(What you should do): Total the lines of the entries below that hold the string "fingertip", then write only that total.

(Data for review):
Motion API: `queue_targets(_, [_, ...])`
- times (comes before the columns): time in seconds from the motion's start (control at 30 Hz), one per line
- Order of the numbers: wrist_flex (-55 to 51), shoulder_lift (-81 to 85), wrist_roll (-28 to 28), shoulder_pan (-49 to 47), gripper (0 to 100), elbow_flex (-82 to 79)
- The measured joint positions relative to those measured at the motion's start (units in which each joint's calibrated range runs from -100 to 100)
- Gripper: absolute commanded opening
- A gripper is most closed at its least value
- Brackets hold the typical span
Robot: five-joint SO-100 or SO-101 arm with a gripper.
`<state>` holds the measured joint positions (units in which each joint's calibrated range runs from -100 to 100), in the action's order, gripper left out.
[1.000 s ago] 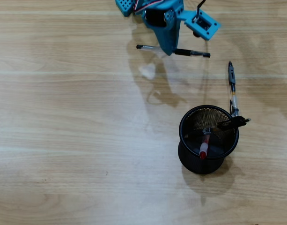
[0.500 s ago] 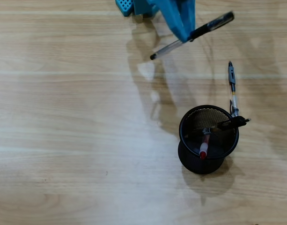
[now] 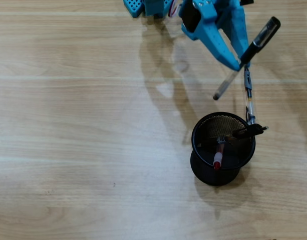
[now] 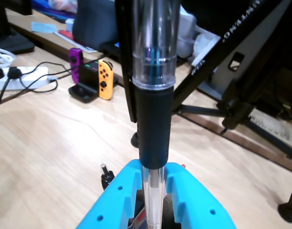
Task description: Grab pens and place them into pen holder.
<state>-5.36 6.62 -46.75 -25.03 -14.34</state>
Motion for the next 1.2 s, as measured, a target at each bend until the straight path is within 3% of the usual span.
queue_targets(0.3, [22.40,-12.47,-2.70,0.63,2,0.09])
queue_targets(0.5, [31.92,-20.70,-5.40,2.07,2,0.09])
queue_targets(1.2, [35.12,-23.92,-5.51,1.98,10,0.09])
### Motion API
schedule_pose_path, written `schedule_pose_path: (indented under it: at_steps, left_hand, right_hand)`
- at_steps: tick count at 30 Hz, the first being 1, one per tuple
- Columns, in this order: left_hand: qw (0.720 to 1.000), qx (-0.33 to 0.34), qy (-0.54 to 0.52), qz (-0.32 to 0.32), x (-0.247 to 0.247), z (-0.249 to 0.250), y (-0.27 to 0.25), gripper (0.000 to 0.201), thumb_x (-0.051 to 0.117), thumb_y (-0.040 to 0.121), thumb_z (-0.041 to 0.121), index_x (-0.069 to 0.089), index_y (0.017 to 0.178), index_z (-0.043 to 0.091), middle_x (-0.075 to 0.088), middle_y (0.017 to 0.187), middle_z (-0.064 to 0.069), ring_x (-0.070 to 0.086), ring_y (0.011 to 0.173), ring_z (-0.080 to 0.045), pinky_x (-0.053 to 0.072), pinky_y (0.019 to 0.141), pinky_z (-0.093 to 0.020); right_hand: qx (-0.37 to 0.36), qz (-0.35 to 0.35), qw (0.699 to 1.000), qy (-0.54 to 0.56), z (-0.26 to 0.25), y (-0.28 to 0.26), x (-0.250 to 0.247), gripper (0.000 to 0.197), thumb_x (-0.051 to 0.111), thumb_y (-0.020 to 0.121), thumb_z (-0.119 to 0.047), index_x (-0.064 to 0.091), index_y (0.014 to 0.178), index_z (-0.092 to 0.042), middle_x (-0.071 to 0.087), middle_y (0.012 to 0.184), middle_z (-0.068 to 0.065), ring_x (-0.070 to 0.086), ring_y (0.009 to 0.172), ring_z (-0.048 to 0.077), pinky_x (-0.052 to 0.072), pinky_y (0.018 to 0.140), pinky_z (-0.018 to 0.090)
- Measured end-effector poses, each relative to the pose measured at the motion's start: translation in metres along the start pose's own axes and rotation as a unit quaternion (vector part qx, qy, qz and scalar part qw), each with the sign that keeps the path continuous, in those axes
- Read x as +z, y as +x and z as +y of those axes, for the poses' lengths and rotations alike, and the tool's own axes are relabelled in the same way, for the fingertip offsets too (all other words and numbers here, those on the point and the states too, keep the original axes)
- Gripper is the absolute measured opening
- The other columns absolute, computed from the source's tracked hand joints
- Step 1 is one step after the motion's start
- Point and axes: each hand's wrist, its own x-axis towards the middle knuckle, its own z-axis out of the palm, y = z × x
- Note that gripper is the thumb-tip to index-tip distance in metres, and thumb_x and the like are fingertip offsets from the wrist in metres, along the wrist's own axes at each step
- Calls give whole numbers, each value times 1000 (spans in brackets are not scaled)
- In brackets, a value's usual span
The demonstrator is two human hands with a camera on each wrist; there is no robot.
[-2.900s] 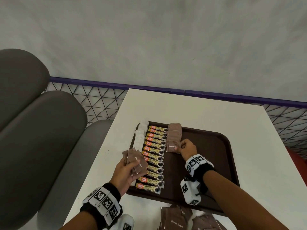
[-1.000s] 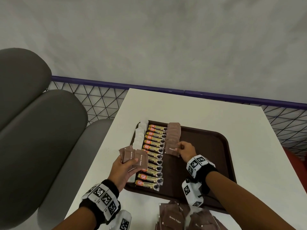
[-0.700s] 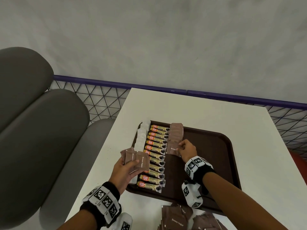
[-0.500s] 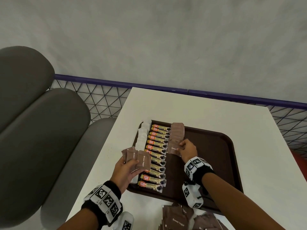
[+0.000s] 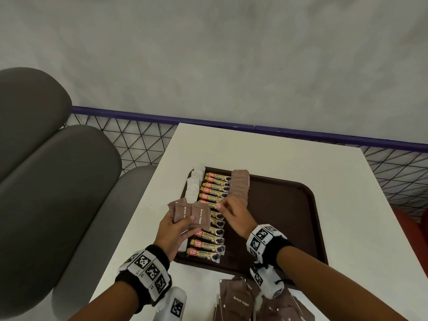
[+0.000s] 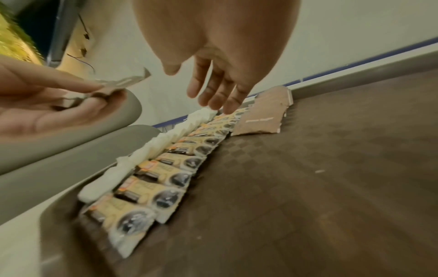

(Written response): 2